I've already opened the port 28960 but it didnt work.

I have a Netgear WPN824v2 Router, and a Im not really sure bout that modem, Zyxel I think


----------



## icebelowzero (Jun 22, 2009)

Have you tried another game to test for lag spikes? Does this only occur when you play online?


----------



## Jason09 (Jan 3, 2009)

Also, was the port open in the router? Your Zxyel modem may also be functioning as a router, called a modem/router combo. Go the status page of the WPN824, and check the WAN/Internet IP that is listed.

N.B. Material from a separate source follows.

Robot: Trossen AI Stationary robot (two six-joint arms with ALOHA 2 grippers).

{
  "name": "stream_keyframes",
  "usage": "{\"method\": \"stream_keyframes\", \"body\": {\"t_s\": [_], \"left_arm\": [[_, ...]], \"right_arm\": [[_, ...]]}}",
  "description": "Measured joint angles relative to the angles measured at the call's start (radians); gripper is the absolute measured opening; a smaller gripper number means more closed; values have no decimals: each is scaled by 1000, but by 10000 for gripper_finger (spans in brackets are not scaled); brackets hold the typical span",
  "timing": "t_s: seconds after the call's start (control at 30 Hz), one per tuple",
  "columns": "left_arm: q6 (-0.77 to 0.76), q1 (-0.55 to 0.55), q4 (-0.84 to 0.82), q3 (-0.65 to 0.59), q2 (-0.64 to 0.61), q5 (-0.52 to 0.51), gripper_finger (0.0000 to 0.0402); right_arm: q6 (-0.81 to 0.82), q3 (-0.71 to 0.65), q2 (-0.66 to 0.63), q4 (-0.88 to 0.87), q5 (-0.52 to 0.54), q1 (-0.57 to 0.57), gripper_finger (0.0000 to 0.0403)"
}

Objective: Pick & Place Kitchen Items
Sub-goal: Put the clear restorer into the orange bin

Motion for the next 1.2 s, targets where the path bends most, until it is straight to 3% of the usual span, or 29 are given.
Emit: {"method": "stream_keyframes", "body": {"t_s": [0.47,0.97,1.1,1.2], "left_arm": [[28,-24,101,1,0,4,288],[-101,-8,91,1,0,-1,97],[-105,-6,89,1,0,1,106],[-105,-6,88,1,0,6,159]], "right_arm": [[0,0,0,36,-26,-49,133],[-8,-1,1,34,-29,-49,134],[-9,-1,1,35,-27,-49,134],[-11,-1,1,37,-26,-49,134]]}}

Then go to www.portforward.com and check the external IP address that is listed there. Are the 2 IP addresses the same or different?


----------



## avrus96 (Jul 10, 2009)

Well the reason this is happening is that the image your system is rendering and the server's are out of sync. Each time it hiccups, you see a yellow line in the lagometer, telling you this. It could *possibly* be a client-side hardware problem, but so many people are experiencing the same problem that many are sure it has to do with the latest punkbuster update. After submitting a ticket, I got the response:

_07/27/2009 16:52:45 - "Glenn C"	
Note #2: We are aware of the issue and working to resolve it as quickly as possible._

Well, I guess we can just wait for the next update :/


----------



## Wicksell (Jun 16, 2009)

Jason09 said:


> Also, was the port open in the router? Your Zxyel modem may also be functioning as a router, called a modem/router combo. Go the status page of the WPN824, and check the WAN/Internet IP that is listed. Then go to www.portforward.com and check the external IP address that is listed there. Are the 2 IP addresses the same or different?

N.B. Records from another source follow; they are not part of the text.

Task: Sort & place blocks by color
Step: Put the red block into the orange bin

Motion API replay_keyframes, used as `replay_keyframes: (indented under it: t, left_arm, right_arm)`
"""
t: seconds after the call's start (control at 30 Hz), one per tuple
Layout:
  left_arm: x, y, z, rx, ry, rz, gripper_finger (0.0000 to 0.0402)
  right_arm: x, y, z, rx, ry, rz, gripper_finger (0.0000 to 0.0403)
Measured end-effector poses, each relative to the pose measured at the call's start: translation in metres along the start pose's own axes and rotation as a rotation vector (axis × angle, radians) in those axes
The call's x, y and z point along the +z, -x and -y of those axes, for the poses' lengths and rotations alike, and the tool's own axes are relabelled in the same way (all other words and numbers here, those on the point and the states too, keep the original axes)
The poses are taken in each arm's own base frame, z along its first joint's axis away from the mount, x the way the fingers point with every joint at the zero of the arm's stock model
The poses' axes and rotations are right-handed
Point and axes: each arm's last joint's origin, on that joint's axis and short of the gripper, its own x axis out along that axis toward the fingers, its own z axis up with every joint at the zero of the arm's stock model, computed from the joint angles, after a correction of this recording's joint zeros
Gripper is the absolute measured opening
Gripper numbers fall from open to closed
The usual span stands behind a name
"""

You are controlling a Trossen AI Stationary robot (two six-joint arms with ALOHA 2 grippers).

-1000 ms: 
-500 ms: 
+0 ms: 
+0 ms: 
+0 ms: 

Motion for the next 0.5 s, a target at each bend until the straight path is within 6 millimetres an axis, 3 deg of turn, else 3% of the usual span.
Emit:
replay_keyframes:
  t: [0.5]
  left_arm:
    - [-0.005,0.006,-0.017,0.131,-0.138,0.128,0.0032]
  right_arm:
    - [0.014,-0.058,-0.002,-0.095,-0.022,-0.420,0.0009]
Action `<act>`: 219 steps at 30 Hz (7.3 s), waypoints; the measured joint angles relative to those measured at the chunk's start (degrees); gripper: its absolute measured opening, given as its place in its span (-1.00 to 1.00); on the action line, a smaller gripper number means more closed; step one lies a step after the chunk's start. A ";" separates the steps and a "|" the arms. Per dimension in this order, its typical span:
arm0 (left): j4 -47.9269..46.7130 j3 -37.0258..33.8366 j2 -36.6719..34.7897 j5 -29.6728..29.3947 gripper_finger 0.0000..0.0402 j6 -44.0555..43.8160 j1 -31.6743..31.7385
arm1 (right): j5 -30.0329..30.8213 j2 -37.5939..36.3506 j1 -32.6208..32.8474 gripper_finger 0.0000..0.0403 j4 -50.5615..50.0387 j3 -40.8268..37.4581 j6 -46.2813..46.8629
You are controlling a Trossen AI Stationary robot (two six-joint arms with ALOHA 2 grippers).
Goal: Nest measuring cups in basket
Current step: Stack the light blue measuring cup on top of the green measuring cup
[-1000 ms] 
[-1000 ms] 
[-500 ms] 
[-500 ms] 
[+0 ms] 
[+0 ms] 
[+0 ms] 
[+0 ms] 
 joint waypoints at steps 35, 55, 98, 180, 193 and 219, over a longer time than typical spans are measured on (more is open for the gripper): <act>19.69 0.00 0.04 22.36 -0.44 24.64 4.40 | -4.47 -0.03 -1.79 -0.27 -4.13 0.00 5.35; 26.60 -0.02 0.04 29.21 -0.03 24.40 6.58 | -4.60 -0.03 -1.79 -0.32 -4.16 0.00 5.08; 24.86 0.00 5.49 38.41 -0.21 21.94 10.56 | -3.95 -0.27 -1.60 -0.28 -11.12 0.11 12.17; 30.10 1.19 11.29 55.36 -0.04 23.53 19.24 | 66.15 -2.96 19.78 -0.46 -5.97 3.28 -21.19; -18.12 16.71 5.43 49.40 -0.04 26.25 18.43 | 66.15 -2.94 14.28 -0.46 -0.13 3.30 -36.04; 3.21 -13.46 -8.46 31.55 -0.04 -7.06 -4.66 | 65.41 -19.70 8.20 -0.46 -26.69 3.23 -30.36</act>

Well, I've open ports for other games too, like Warcraft 3, and it works fine without even bothering bout the Zyxel modem.
And the two IP's are the same on my routers status page and my external IP on Portforward.



SteveHomoki said:


> Have you tried another game to test for lag spikes? Does this only occur when you play online?


It only occurs when playing online and its only in Cod4, and it started the last month.


----------